Assim sendo, iremos procurar dar um primeiro contributo para esse estudo, conscientes de que a nossa abordagem, além de discutível, é meramente introdutória, tendo em consideração, por vezes, mais a região de Bragança, em sentido lato, do que o Município propriamente dito, uma vez que os raríssimos testemunhos de que dispomos sob o ponto de vista da sociedade, para o século XIX, têm em consideração a região trasmontana (entenda-se, o Alto Trás-os-Montes), e não o Concelho de Bragança, cujos hábitos e práticas sociais, porém, não difeririam significativamente do Nordeste Trasmontano – a não ser quanto à Cidade de Bragança, a qual, enquanto único centro urbano da região, quer pela sua estrutura social, quer pelos serviços e equipamentos de que estava dotada, apresentará traços distintos.
A fonte mais importante para o conhecimento da sociedade trasmontana nas primeiras décadas do século XIX, apenas utilizada até hoje por um dos autores desta obra na sua tese de licenciatura sobre Trás-os-Montes, é o Portugal and Galicia do conde de Carnarvon, que visitou a província em 1826-1827.
Segundo ele, Trás-os-Montes constituía uma região habitada por um povo muito peculiar, incansável e intrépido, a única parte da população portuguesa que manteve o seu caráter original, inabalado ao longo dos séculos, uma raça máscula que possuía na perfeição as virtudes selvagens, a primeira a revoltar-se e a última a ser dominada. Nenhum moderno refinamento enfraquecera a sua dureza nativa, continuando os seus habitantes a distinguir se quanto a maneiras, sentimentos e, inclusive, na aparência externa, dos seus compatriotas e da restante “comunidade europeia” – remata o autor que estamos a seguir, porventura com algum exagero.

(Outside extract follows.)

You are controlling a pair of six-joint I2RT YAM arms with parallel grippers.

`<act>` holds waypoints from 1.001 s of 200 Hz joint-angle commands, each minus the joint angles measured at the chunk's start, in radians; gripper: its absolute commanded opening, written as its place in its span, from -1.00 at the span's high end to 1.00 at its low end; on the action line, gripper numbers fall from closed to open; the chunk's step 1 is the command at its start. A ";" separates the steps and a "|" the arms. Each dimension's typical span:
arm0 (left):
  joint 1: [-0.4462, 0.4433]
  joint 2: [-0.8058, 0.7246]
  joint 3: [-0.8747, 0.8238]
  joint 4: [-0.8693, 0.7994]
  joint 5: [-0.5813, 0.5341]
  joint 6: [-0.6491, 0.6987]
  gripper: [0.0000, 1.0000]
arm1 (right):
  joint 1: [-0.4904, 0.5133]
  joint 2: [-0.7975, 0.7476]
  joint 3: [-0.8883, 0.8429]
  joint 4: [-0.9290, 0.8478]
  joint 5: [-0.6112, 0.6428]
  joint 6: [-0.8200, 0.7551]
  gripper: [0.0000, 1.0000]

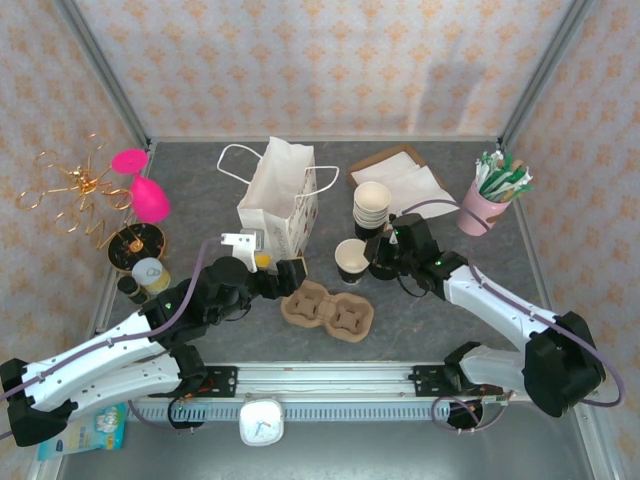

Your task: Pack the takeout coffee

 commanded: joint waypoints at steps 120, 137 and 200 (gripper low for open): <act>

Trás-os-Montes era a terra favorita dos “valentões” – expressão que também nos aparece nos documentos da época –, homens “bravos” que habitavam nas partes mais selvagens da região, conhecidos entre si através de certos sinais e pela sua terrível reputação. Caracterizavam-se como justiceiros e alguns eram, de facto, espíritos honrados, embora deturpados, atuando no desafio da lei, fiéis a um falso e deturpado sistema de direito. Todavia, a maioria degenerara em simples bandidos, cujo orgulho consistia em levar a cabo qualquer façanha, mesmo que arriscada, executando qualquer crime por mais atroz que fosse, e com mais empenho que qualquer outro homem. Nalgumas partes de Trás-os Montes, constituíam quase uma classe à parte, opondo-se à justiça, aterrorizando as testemunhas, que não se atreviam a depor contra eles ou contra quem eles dependiam, intimidando ou corrompendo as autoridades locais.
A fidelidade ao chefe era, talvez, a única virtude redentora destes homens – diz Carnarvon. Estes “bravos” tinham dependido anteriormente de alguns nobres, cujas ordens cumpriam com uma devoção que roçava o heroísmo, desfrutando, em compensação, do seu apoio e proteção. A maior ou menor proteção que um nobre lhes podia conceder foi durante muito tempo considerado um bom critério da influência pessoal dessa “aristocracia”, e o número dos que se encontravam ao seu serviço era motivo de honra e objeto de inveja. Este sistema prevaleceu em Trás-os-Montes, e embora a alteração dos costumes pelo tempo e a evolução do caráter dos nobres tivesse dissolvido essa relação, ainda existia, por um lado, um forte sentimento de proteção e, por outro, de ligação.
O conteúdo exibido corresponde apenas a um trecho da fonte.